**Your instructions**
One part of the entries below is wanted: the lines from the one containing "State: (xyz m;" through the one containing "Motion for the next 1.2". Write those out exactly and nothing else.
<<<<
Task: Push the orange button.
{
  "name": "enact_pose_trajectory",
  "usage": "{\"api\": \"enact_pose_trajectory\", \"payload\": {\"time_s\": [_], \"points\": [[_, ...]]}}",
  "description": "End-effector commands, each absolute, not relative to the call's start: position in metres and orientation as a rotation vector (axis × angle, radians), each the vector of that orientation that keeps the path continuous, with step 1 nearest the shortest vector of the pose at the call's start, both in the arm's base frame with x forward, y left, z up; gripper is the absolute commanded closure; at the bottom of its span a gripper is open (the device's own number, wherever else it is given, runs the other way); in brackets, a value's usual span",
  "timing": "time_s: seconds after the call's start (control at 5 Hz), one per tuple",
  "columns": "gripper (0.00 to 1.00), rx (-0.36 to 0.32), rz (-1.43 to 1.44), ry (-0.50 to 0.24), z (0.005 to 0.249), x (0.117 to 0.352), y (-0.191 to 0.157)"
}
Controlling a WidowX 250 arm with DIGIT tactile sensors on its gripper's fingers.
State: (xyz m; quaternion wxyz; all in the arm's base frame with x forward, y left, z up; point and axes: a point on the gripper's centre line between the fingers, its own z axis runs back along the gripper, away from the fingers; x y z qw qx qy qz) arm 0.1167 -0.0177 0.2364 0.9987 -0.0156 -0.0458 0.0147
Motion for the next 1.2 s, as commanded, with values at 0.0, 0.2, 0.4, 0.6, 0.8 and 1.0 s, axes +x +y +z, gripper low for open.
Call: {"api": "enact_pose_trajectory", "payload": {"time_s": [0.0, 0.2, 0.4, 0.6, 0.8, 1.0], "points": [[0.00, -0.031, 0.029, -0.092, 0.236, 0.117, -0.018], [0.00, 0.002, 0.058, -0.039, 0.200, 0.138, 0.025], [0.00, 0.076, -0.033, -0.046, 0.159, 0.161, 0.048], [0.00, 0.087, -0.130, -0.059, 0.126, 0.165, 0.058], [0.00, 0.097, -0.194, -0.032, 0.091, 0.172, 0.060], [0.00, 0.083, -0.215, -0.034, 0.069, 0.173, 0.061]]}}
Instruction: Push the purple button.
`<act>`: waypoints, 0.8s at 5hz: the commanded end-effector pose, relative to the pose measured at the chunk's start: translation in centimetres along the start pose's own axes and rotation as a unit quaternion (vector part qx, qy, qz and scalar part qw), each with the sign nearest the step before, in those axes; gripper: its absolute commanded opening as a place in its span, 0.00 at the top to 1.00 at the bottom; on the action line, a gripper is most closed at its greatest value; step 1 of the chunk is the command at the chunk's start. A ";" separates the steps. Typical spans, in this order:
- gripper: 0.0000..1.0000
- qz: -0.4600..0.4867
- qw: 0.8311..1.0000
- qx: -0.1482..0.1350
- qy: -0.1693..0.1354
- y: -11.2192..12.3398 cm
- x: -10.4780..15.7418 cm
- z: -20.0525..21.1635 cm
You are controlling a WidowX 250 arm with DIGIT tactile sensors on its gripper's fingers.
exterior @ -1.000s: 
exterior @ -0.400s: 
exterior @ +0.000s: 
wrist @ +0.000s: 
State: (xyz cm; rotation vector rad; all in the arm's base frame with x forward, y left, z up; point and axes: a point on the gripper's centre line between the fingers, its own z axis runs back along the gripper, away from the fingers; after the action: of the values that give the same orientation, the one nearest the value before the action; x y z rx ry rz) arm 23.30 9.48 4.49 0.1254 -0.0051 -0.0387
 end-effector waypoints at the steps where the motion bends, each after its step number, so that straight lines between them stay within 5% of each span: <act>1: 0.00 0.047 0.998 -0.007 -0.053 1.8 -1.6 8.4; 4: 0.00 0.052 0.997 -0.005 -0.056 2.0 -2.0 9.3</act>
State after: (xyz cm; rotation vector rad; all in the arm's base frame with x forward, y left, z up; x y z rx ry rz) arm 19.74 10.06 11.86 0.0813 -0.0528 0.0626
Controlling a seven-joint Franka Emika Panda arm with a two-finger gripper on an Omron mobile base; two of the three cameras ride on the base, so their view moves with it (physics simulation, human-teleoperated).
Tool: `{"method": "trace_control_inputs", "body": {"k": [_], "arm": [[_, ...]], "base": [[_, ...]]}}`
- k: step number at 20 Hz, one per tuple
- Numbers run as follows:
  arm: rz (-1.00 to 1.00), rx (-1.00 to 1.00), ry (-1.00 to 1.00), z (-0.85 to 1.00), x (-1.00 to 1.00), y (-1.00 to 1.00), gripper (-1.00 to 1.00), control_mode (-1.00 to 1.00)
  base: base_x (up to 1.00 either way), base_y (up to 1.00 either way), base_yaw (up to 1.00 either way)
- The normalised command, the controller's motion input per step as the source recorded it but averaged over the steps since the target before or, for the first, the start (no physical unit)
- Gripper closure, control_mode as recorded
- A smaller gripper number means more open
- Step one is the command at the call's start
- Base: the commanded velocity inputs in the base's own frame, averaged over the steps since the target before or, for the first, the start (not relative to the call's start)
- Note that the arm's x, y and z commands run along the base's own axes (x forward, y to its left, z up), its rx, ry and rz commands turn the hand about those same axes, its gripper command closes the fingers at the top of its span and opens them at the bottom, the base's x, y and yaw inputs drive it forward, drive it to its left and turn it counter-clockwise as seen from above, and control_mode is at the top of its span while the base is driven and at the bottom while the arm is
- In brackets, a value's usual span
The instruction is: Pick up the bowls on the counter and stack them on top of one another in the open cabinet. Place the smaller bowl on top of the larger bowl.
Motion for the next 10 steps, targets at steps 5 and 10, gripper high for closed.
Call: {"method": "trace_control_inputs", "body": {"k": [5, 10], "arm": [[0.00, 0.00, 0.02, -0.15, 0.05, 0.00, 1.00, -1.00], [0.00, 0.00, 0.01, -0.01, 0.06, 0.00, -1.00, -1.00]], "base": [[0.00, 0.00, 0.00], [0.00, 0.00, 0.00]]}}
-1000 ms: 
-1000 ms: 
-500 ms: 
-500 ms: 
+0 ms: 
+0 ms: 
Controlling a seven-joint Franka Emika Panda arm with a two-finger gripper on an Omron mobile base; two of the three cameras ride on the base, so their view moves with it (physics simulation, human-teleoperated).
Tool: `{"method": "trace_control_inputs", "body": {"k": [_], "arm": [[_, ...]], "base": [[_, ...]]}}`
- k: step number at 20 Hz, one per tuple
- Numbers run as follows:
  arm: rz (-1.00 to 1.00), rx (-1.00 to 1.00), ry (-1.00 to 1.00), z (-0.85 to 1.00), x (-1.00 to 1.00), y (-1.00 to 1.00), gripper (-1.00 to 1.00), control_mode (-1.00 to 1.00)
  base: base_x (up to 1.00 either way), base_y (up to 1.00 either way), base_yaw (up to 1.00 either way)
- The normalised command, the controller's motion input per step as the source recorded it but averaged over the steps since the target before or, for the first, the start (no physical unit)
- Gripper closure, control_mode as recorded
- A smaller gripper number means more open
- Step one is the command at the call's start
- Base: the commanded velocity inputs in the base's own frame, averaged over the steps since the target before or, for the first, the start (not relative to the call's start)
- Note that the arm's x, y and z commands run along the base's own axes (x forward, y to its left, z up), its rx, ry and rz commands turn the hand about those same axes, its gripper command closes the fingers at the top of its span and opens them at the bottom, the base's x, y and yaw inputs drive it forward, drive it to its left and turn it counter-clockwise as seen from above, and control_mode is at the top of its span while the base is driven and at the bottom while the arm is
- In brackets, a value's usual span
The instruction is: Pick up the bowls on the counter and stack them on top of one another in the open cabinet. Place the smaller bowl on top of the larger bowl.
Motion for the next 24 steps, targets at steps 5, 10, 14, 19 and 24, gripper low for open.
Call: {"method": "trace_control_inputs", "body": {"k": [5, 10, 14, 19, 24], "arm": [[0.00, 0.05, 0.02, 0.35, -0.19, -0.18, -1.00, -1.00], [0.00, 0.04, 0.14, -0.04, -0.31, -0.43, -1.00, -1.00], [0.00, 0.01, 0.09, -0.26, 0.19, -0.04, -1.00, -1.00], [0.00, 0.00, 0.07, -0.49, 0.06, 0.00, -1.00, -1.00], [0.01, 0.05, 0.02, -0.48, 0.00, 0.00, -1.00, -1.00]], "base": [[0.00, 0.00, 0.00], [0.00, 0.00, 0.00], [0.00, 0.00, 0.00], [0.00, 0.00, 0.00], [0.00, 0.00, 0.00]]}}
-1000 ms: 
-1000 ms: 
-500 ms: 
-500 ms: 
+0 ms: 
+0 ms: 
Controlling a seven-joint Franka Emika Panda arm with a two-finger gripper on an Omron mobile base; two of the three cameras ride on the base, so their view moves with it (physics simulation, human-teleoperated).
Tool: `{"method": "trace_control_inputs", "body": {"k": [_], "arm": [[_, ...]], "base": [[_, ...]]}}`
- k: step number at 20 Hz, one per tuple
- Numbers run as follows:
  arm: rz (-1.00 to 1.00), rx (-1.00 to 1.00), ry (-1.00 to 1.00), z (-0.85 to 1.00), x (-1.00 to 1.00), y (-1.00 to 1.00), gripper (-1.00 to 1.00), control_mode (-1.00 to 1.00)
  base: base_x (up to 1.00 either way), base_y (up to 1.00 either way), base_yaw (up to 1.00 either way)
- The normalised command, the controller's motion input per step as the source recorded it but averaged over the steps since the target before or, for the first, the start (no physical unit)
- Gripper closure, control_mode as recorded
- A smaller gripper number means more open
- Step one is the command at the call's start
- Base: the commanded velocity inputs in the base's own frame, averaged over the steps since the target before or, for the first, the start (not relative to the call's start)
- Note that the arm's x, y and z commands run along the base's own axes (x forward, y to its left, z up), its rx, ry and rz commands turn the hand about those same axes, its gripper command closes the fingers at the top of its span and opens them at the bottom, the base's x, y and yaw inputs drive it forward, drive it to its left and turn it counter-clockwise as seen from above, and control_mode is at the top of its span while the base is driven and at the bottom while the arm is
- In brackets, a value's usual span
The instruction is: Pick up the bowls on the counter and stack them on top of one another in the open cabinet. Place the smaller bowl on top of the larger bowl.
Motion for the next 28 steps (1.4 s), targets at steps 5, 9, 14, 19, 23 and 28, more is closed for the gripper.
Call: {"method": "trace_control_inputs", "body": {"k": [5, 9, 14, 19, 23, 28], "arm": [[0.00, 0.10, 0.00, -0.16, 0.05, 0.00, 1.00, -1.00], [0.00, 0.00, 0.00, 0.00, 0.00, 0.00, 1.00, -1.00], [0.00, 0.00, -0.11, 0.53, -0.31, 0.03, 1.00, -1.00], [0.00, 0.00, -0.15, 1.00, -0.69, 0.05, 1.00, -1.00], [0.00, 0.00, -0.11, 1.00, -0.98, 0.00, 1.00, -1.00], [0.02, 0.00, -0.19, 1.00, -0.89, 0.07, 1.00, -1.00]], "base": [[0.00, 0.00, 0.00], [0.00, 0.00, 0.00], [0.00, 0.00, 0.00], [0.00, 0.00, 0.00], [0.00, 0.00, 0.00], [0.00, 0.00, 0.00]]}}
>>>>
**The answer**
State: (xyz m; quaternion wxyz; all in the arm's base frame with x forward, y left, z up; point and axes: a point on the gripper's centre line between the fingers, its own z axis runs back along the gripper, away from the fingers; x y z qw qx qy qz) arm 0.1167 -0.0177 0.2364 0.9987 -0.0156 -0.0458 0.0147
Motion for the next 1.2 s, as commanded, with values at 0.0, 0.2, 0.4, 0.6, 0.8 and 1.0 s, axes +x +y +z, gripper low for open.

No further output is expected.